D. B. Nous avons créé une boîte mail qui permet à chacun d’envoyer des questions. Quand elles relèvent plus de problématiques « ressources humaines », elles ne sont pas traitées dans cette instance. Les questions retenues sont en prise directe avec le quotidien des établissements.
Par exemple, un résident ayant une pathologie Alzheimer avait fugué vers la Belgique suite à un repas à l’extérieur de l’établissement. D’où cette question : faut-il désormais renoncer à ce type de sorties ?
Et comment cela fonctionne concrètement ?
D. B. L’idée est de prendre le temps de réfléchir aux questions posées. À raison d’une journée (prise sur le temps de travail) par trimestre, il nous faut environ un an pour rendre un avis. Mais il faut ensuite le faire connaître et permettre aux uns et aux autres de se l’approprier.
Attention : les avis ne se substituent pas aux décisions que prennent en toute indépendance les professionnels. Cela permet « seulement » d’éclairer leur réflexion.
Mais comment faire connaître ces réflexions aux 4 000 salariés de l’association ?
D. B. Dès le départ, nous avons opté pour un mode de restitution via la vidéo. Dès qu’un avis est rendu, nous réalisons une vidéo disponible pour tous sur des plateformes comme YouTube. Mais c’est aussi un outil pour aller à la rencontre des professionnels et des personnes accompagnées. Et cela a des effets inattendus.
Sur la question de la sexualité des personnes âgées, nous nous sommes rendus dans quatre ou cinq Ehpad pour engager la discussion. Dans l’un d’entre eux, le directeur ne s’attendait pas à ce que de nombreux résidents parlent des réactions de leur famille quand ils tombent amoureux d’une personne âgée du même établissement. Cela a vraiment libéré la parole !
Avez-vous d’autres outils de diffusion des réflexions de votre comité éthique ?
D. B. Nous proposons en interne une version facile à lire et à comprendre (Falc) et une version vidéo en langue des signes.

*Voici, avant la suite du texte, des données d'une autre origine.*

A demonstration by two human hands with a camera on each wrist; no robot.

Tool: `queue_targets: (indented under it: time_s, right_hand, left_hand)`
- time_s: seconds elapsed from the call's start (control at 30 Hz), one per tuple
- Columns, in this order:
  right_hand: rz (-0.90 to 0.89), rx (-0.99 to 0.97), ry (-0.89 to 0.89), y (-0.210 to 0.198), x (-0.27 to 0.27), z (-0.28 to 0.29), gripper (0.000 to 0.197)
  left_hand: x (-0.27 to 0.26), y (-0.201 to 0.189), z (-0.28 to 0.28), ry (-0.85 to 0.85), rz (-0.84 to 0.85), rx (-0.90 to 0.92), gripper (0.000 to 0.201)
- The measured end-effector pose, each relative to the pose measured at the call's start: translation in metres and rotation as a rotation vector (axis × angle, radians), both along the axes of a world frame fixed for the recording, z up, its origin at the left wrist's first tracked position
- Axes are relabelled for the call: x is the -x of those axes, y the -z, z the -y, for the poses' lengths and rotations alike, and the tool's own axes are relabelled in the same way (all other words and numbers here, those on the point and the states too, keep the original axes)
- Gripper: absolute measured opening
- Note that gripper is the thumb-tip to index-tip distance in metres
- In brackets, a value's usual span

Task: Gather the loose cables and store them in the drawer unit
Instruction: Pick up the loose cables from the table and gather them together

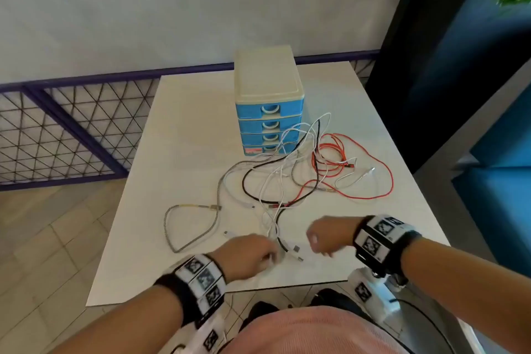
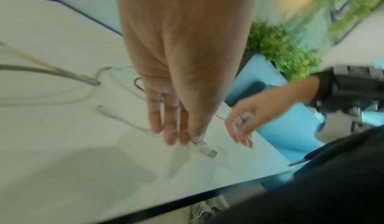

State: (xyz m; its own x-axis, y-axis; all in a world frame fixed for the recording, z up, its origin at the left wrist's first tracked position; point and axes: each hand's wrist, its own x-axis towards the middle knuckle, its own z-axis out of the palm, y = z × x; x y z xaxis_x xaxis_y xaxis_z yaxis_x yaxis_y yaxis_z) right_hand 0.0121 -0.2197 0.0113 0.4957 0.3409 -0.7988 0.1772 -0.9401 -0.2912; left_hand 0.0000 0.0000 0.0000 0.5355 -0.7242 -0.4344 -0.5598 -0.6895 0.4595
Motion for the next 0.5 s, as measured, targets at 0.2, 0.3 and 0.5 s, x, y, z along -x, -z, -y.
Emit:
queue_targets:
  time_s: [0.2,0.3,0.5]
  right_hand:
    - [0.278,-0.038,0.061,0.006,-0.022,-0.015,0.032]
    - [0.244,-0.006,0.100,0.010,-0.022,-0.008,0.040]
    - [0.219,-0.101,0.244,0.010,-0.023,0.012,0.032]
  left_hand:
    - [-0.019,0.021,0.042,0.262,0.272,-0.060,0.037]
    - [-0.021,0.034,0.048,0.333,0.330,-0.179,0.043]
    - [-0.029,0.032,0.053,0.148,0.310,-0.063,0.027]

Et dernièrement, nous avons lancé notre premier podcast « Questionnement éthique » consacré à la liberté d’aller et venir des personnes âgées.
D’une durée de 22 minutes et réalisé avec une radio locale, il donne la parole à des résidents et à deux directeurs. Avec cette interrogation : comment concilier liberté de déplacement et sécurité des personnes souvent fragiles ?
Quels sont les premiers retours ?
D. B. Quel que soit leur secteur, les professionnels se disent intéressés par l’outil podcast. Cela permet d’ouvrir la connaissance, de découvrir d’autres collègues et de souder les équipes. Depuis 2019, les choses ont progressé : au début, on avait du mal à constituer le comité éthique.
Dernièrement, pour remplacer un membre, nous avons eu huit à neuf candidats. Face à l’importance et la spécificité des questions autour de l’enfance, nous venons de constituer un comité éthique enfance, avec des professionnels de ce secteur. Premier chantier : l’enjeu de la majorité.
Une institution dans le Pas-de-Calais
L’association la Vie active qui a fêté ses 60 ans en 2024 couvre l’ensemble des champs du social et du médico-social essentiellement dans le Pas-de-Calais. Elle intervient dans sept secteurs : travail notamment (4 Esat…), enfance (11 IME, 8 Sessad, etc.), adultes handicapés (8 foyers, 4 SAVS…), personnes âgées (14 Ehpad dont 3 en région parisienne…), social (2 CHRS, 2 Mecs, 2 clubs de prévention…), humanitaire et formation.
Avec ses 4 000 salariés (quasiment tous dans le Pas-de-Calais), l’association est l’un des plus gros employeurs de l’ESS dans ce département.